Alphabet Stock Chart: Buy the dip in the best member of the FAANG breed

The FAANG group has been random so far this year. Three of the components outperformed the Nasdaq’s 11.1% year-to-date loss, while two are wrong underperforming.

The Last Two — Meta (MVRS) – Get meta report and Netflix (NFLX) – Get the report from Netflix, Inc. — are down more than 30% so far this year.

Interestingly, none of the FAANG components are higher over the year. The best performer so far in 2022 is Apple (AAPL) – Get the Apple Inc., down 4.75%, tracked by Amazon (AMZN) – Get the report from, Inc..

Yet neither of these names is the bearish buy stock I am referring to. Instead, I’m talking about Alphabet (GOOGL) – Get the Class A report from Alphabet Inc. (GOOG) – Get the Class C report from Alphabet Inc..
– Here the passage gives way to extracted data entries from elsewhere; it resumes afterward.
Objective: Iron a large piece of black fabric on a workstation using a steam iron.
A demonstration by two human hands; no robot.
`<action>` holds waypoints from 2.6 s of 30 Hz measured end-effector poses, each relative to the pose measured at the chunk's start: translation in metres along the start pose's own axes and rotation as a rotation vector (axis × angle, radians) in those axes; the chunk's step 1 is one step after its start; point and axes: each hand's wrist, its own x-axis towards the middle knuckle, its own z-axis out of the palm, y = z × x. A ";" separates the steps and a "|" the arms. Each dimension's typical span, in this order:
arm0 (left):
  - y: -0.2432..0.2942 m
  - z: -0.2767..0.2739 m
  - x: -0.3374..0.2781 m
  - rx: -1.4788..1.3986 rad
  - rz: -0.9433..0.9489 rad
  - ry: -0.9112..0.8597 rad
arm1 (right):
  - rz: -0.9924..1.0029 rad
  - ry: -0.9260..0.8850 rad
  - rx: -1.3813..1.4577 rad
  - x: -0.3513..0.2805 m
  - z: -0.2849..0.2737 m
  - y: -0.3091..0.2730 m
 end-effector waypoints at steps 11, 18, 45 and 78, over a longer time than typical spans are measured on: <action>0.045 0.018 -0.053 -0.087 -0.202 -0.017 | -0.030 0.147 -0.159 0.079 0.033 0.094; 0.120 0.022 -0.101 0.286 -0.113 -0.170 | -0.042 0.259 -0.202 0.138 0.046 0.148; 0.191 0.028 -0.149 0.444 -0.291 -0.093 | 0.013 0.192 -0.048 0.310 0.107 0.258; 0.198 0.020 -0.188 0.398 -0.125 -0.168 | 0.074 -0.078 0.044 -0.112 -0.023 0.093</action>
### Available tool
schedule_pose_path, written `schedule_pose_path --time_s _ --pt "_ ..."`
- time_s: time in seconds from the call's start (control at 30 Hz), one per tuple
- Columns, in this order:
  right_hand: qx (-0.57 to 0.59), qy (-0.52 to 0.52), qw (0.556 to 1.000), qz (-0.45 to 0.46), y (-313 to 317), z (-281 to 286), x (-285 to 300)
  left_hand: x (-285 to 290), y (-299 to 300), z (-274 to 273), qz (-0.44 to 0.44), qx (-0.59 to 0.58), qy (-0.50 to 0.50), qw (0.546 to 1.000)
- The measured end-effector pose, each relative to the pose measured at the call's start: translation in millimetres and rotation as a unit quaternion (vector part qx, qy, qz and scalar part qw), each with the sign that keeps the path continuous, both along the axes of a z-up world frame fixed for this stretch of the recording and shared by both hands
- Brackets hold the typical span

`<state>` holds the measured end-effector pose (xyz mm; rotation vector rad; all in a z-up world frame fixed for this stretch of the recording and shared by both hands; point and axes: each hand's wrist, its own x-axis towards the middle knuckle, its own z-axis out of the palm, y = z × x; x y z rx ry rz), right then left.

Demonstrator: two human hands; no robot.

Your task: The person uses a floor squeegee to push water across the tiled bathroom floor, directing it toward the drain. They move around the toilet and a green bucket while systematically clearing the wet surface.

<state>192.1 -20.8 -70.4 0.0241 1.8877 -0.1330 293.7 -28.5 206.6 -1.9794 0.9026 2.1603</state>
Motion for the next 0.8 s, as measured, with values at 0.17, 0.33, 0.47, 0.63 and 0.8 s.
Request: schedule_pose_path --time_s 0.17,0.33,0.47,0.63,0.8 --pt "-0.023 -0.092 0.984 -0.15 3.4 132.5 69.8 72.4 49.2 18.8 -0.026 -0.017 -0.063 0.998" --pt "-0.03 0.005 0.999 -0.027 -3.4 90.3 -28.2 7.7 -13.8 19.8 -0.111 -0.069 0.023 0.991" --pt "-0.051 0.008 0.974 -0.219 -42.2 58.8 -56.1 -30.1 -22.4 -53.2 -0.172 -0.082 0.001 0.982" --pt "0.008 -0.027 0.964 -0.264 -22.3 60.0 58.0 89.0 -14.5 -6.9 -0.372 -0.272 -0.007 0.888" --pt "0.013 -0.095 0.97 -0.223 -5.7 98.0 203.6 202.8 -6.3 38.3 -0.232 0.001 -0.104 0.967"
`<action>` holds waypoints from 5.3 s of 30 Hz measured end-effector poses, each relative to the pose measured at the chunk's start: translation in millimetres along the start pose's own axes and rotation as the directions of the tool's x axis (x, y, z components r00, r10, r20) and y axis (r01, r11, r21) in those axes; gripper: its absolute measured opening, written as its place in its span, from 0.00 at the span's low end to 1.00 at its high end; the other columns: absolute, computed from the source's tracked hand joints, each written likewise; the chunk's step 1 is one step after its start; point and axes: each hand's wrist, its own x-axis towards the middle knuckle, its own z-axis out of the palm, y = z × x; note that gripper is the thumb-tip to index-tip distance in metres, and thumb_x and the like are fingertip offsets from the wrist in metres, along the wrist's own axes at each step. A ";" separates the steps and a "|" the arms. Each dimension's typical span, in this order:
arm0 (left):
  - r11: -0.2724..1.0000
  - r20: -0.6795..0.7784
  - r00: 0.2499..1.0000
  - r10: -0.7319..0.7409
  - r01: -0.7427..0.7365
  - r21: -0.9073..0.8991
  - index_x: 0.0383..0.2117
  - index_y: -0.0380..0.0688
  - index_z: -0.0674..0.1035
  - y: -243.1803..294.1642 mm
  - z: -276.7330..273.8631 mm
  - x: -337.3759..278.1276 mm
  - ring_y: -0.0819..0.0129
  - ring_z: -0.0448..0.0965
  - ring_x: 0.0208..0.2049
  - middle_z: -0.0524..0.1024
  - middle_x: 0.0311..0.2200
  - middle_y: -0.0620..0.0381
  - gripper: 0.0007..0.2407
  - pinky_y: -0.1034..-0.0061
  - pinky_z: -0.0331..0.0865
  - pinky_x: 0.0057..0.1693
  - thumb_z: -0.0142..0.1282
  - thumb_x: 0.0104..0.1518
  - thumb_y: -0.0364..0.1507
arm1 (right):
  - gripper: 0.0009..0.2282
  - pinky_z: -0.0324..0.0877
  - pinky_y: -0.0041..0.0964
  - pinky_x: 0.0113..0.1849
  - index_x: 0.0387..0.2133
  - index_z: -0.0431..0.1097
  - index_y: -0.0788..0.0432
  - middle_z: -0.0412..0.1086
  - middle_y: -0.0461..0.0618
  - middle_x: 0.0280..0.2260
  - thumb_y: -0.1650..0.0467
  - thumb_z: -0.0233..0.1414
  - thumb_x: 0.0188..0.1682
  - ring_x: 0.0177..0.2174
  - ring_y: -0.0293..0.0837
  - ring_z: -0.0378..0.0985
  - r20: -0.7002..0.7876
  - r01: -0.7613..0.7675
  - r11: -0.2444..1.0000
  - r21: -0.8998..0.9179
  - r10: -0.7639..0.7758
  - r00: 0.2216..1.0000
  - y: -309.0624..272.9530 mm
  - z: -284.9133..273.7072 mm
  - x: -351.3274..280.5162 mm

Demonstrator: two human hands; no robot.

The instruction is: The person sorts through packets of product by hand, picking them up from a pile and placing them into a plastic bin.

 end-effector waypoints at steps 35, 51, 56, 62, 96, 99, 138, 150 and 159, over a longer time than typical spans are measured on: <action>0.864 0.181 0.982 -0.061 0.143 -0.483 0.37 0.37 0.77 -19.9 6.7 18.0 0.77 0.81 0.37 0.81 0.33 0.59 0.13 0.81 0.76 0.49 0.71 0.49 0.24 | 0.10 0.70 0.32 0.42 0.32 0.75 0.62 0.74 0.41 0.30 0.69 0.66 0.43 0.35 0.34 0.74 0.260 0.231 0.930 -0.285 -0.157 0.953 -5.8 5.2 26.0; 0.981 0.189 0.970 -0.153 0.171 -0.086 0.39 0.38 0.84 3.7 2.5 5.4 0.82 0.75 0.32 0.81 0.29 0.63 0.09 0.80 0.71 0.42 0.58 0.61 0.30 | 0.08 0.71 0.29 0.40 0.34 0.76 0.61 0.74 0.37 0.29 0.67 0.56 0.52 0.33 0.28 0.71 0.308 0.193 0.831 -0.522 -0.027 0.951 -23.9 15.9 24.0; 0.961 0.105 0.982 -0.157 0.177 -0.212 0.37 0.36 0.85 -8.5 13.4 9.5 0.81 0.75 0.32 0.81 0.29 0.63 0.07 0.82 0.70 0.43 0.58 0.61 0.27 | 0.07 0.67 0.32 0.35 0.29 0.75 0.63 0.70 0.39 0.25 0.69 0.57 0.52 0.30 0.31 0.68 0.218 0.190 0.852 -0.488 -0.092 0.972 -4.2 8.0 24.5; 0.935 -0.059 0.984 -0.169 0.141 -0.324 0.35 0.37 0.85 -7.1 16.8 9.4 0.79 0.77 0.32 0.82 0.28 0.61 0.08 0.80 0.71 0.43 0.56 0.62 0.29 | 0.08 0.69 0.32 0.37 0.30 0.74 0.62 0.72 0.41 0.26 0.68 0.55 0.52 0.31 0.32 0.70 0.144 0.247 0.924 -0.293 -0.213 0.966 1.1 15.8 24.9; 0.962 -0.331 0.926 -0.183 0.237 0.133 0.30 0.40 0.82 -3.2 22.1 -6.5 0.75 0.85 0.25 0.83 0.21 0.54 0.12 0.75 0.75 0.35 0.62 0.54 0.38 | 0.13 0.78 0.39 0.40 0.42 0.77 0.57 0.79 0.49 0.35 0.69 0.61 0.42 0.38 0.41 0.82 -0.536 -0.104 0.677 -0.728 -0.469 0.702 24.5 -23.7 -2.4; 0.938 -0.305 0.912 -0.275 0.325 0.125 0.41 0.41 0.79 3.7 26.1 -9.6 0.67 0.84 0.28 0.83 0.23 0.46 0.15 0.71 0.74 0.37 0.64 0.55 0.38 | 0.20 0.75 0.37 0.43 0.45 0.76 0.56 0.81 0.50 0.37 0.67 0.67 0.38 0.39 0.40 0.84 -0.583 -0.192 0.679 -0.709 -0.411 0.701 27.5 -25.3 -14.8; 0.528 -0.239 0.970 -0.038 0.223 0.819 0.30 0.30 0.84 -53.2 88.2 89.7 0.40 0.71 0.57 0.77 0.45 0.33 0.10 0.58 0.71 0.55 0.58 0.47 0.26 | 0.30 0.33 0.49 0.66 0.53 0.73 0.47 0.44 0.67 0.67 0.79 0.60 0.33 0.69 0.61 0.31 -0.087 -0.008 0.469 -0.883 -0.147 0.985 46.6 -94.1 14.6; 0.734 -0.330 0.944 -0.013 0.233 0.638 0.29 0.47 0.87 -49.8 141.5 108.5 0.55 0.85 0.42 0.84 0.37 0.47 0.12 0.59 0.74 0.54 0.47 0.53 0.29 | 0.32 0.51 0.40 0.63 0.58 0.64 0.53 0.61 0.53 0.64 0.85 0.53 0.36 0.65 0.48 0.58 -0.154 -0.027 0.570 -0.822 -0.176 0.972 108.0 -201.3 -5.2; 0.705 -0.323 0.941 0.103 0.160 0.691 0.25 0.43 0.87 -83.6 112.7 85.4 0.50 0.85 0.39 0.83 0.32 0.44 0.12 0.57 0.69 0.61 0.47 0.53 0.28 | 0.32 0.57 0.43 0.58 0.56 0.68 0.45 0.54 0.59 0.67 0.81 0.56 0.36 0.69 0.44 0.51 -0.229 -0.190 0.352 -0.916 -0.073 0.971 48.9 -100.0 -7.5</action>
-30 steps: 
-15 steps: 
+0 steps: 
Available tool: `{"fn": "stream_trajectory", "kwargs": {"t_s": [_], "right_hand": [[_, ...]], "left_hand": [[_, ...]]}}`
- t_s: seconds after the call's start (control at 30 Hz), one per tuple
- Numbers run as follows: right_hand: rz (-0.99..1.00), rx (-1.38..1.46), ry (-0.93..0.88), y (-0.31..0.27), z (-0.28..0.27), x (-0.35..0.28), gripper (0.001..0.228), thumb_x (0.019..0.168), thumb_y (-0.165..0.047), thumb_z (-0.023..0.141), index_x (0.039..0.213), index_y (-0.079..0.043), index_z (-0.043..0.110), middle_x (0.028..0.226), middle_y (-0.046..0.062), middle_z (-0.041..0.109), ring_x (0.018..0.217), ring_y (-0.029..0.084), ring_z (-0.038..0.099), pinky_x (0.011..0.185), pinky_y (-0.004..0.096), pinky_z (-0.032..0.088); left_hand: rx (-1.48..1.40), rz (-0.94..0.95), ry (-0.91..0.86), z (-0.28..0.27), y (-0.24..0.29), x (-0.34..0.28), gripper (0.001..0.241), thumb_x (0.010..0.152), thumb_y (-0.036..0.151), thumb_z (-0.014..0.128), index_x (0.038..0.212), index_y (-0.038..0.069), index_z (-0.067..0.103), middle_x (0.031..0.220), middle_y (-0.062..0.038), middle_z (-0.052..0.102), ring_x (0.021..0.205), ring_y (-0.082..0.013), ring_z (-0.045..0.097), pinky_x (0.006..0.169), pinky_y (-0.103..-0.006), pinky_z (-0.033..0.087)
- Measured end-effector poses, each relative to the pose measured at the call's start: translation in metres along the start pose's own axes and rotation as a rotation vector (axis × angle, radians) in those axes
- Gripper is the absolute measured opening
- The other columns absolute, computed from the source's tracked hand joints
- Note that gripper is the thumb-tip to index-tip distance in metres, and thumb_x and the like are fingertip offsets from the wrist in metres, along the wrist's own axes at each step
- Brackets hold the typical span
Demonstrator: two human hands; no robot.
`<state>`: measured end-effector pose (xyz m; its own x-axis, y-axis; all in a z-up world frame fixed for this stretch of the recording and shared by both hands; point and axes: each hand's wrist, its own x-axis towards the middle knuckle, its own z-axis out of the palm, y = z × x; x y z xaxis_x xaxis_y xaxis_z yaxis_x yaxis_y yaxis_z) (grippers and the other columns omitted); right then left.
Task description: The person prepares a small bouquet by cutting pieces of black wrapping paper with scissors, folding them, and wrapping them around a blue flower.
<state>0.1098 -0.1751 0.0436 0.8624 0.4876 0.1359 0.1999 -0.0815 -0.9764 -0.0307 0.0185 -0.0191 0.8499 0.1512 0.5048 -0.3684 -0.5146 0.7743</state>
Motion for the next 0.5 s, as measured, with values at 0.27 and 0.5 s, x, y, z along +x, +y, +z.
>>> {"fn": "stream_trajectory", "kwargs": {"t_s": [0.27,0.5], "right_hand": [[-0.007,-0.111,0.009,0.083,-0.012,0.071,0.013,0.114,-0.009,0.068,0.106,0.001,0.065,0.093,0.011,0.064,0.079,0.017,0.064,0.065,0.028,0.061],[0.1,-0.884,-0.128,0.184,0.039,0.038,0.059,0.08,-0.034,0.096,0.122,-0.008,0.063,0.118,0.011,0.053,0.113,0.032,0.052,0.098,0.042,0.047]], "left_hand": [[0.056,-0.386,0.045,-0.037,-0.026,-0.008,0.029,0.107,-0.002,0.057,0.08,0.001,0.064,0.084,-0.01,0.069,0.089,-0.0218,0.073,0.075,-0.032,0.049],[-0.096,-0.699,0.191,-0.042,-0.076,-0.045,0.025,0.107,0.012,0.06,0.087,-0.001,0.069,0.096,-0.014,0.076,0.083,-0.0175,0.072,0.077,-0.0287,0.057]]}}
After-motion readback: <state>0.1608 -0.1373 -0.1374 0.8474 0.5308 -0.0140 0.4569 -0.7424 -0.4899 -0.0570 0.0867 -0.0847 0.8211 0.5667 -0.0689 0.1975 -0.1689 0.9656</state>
Alphabet is the best performing FAANG stock over the past 12 months and that’s even after it traded sideways over the last four months of 2021.

Plus, it’s just coming off a better-than-expected and, quite frankly, robust quarterly report. In this report, the company also declared a 20-to-1 stock split.

The news was enough to send Alphabet stock to new all-time highs.

After eclipsing the previous high at around $3,019, the stock peaked at around $3,031 and has been falling for the past few weeks.

I think it’s a dip worth buying.

Buy the dip in the alphabet stock

Alphabet stock daily chart.

I was a bit conflicted here because to some extent, as Nasdaq is, so is Alphabet.

While it’s possible Alphabet could outperform the Nasdaq — just as it has over the past one, three, six and 12 month periods — that doesn’t mean increased selling pressure in the market. index will not harm the stock.

That said, we already have gains on the table as a risk (and rather have it as a reward in our back pocket).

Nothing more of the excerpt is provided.